So - this week, we are going to start thinking about what machine learning is in very basic terms. You will be doing much more of this next term, but this session, particularly the lecture, is simply a way to get you thinking about some of the language, concepts and theoretical ideas at play. In the lecture, you'll learn what a tensor is and how you can use one - or lots. Also, there's an exercise to help ease you in to numpy arrays, which to be honest are largely similar constructs.
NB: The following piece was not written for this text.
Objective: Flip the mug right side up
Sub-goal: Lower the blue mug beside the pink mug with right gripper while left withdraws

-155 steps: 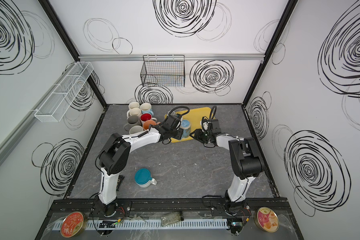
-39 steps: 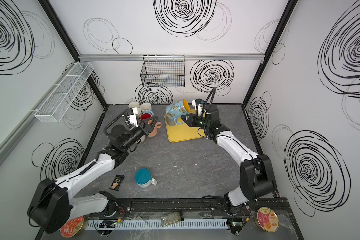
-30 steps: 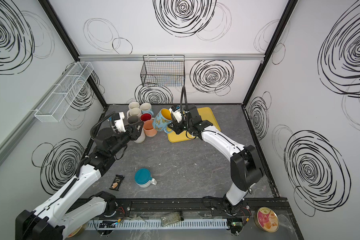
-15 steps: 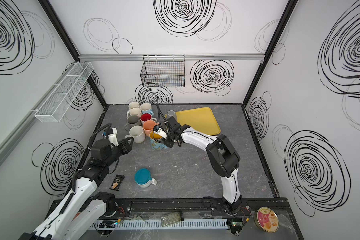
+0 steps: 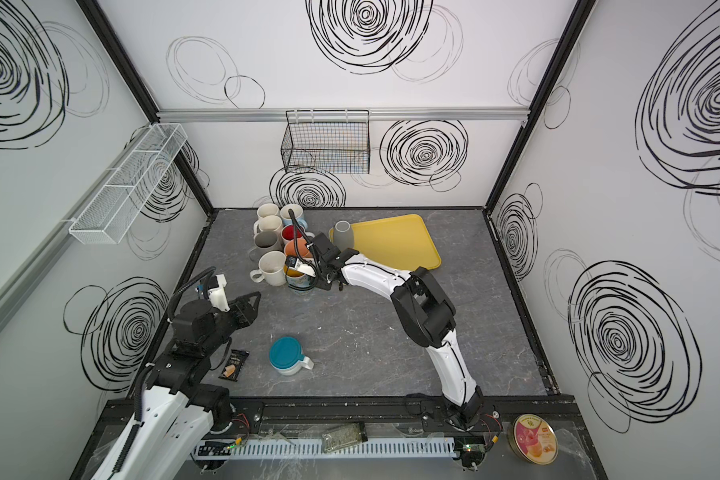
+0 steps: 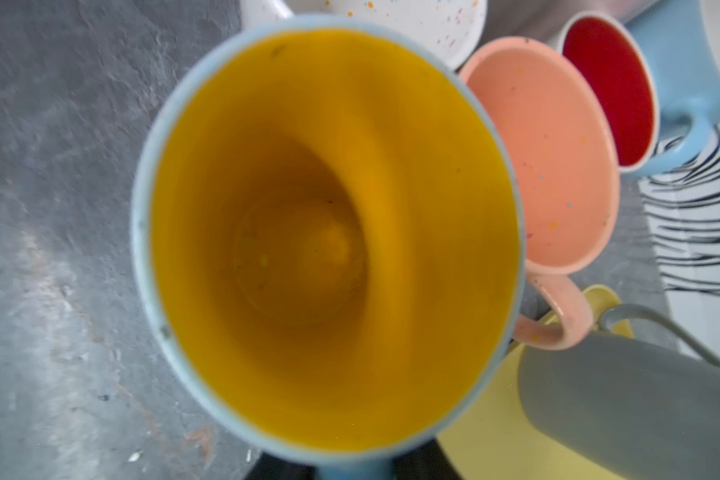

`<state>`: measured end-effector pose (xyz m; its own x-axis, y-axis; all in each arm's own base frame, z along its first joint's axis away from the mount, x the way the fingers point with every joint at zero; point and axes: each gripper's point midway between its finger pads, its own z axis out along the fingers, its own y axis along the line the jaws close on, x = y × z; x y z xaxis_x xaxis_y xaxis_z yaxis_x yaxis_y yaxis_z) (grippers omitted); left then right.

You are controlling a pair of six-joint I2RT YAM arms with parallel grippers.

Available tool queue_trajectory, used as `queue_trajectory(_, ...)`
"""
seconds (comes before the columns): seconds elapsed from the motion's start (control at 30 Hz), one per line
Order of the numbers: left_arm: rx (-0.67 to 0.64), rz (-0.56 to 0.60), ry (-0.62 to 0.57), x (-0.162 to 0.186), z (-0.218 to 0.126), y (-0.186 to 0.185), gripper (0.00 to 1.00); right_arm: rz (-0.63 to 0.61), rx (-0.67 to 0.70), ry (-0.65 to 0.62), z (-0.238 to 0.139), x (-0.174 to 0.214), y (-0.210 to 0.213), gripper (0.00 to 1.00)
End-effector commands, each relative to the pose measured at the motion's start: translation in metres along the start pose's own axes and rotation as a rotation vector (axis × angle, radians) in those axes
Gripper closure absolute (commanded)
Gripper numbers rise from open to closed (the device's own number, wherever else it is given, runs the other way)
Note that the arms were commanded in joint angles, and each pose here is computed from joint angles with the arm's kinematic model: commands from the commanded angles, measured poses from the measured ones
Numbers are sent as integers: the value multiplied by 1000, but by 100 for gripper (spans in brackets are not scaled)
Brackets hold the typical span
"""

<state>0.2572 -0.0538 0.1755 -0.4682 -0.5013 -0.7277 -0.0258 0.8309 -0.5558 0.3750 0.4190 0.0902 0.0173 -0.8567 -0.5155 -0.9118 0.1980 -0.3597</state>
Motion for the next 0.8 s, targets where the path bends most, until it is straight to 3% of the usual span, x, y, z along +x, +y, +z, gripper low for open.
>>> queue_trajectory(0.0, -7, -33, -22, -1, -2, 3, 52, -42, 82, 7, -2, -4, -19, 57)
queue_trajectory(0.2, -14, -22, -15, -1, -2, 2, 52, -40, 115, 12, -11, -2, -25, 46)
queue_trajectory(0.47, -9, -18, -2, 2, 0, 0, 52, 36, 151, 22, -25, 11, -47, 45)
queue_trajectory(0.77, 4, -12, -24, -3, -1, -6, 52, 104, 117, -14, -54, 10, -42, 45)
Finally, there's a lecture inrtoducing the basics of Neural Networks, which defines some core concepts for you, including what a perceptron is, what gradients are, what back propogation is, and why these things matter.
- Machine Learning framework
- Created by Google
- Used to design, build and train deep
- learning models
- Tensorflow is a Python library
- Optimised for Linear algebra
- Computes numerical computations via data flow graphs
- Data flow graphs are useful for Machine Learning
- Because we tend to think about large numerical computations in specific ways
- e.g. data flowing through mathematical operations
- edges -> nodes
- A good way of thinking about a tensors is to think about a video files
- A video is a series of frames
- Each frame contains individual colour values
- A collection of frames can be thought of as a tensor
- Each individual colour value can be thought of as a scalar
- A group of colour values can be thought of as a vector
- For example, RGBA colour values make up a 4D vector (xyzw)
- A block of vectors can be thought of as a tensor
- The 'RANK' of a tensor can be thought of as how many blocks of vectors it has
- This is similar to numpy, where the number of dimensions is thought of as the 'rank'
- But to be perfectly honest the definition isn't that clear cut.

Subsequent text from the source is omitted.